The trial will investigate different types of treatments:
- Antiviral therapies, which aim to limit the virus replicating
- Therapeutic antibody treatment, which uses antibodies from people who have recovered from COVID-19
The Need To Test In Clinical Trials
At this stage, there are few specific therapies that have been shown to improve clinical outcomes in patients with COVID-19. By clinical outcomes we mean things like dying, or requiring mechanical ventilation, or the length of hospitalisation. Things that matter to patients.
Promising therapies in the laboratory do not always translate to improved clinical outcomes.

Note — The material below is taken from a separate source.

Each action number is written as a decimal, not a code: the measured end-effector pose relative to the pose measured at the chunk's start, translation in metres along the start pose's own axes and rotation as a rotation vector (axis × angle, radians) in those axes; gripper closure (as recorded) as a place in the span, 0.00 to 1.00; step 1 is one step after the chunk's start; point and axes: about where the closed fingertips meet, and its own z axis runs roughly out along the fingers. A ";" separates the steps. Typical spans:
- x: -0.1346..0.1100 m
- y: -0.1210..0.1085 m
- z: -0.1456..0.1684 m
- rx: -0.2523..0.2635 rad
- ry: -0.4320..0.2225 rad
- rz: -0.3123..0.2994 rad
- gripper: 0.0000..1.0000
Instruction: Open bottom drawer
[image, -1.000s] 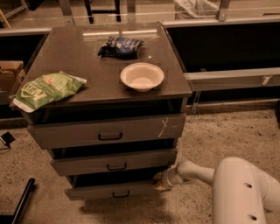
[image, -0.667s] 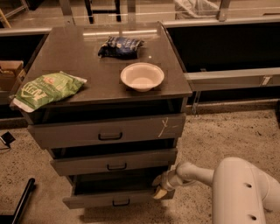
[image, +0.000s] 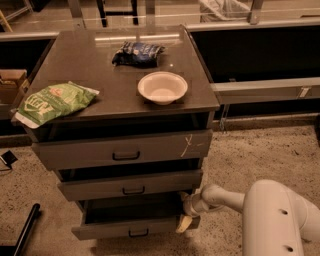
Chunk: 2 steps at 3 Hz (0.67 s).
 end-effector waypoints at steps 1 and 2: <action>0.000 0.001 0.001 -0.002 -0.001 -0.001 0.00; 0.001 0.025 0.009 -0.057 -0.028 -0.054 0.00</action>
Offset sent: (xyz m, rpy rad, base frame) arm -0.0594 0.0141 -0.0243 0.0566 0.0190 0.2089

There are many examples of this in cancer therapies but also antiviral therapies like those that will be tested in the trial. Promising therapies may actually be harmful in some cases.
The best way to determine whether a promising therapy actually improves clinical outcomes is to perform a clinical trial. In a clinical trial patients are randomly allocated to different therapies (in some case to no specific therapy – this is the standard of care). We can then objectively assess whether patients who received a specific therapy fare better, worse or the same compared to patients who received a different therapy or standard of care. This is the most rigorous way to demonstrate the benefits or harms of therapies.
ASCOT intends to randomise patients to different therapies to understand their impact on clinical outcomes. We will do this for existing therapies, but also be set-up to test new and emerging therapies as they become available.